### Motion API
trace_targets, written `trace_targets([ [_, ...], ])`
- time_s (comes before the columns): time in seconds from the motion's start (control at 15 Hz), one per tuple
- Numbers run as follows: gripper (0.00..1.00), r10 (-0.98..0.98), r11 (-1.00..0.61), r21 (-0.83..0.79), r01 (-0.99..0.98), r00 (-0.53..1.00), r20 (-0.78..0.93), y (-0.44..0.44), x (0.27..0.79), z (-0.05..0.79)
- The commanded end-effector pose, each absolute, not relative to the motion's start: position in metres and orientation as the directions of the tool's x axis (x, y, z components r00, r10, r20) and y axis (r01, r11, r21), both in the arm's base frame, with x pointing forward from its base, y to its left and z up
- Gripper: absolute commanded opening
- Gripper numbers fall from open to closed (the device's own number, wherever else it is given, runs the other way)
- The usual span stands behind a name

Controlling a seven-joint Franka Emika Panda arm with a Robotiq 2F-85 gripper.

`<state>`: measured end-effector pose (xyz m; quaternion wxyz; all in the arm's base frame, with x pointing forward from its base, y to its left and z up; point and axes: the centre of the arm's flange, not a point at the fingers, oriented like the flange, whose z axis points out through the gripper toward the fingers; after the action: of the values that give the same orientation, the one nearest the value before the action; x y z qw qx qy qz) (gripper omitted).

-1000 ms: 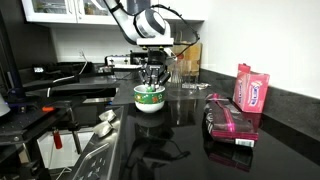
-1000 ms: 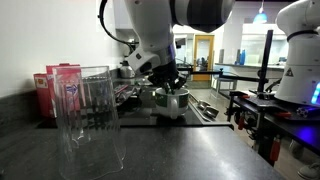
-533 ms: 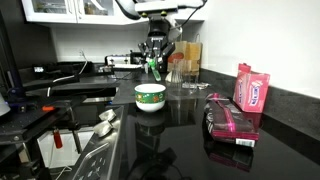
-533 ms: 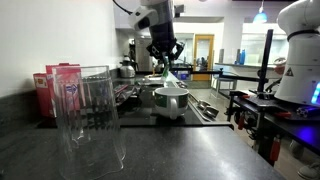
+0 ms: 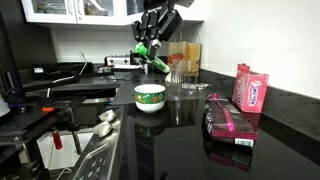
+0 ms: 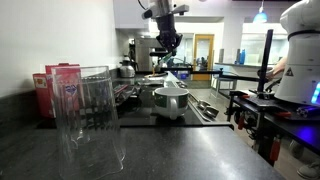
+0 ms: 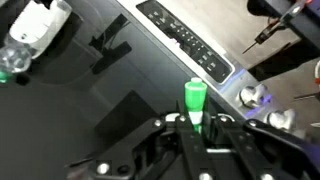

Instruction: Pick up the marker from the cup and put it on the stove

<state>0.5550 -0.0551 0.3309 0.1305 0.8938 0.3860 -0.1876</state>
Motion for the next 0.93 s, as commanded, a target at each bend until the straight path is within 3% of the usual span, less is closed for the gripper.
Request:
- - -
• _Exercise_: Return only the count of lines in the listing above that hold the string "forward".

• _Answer to the problem_: 2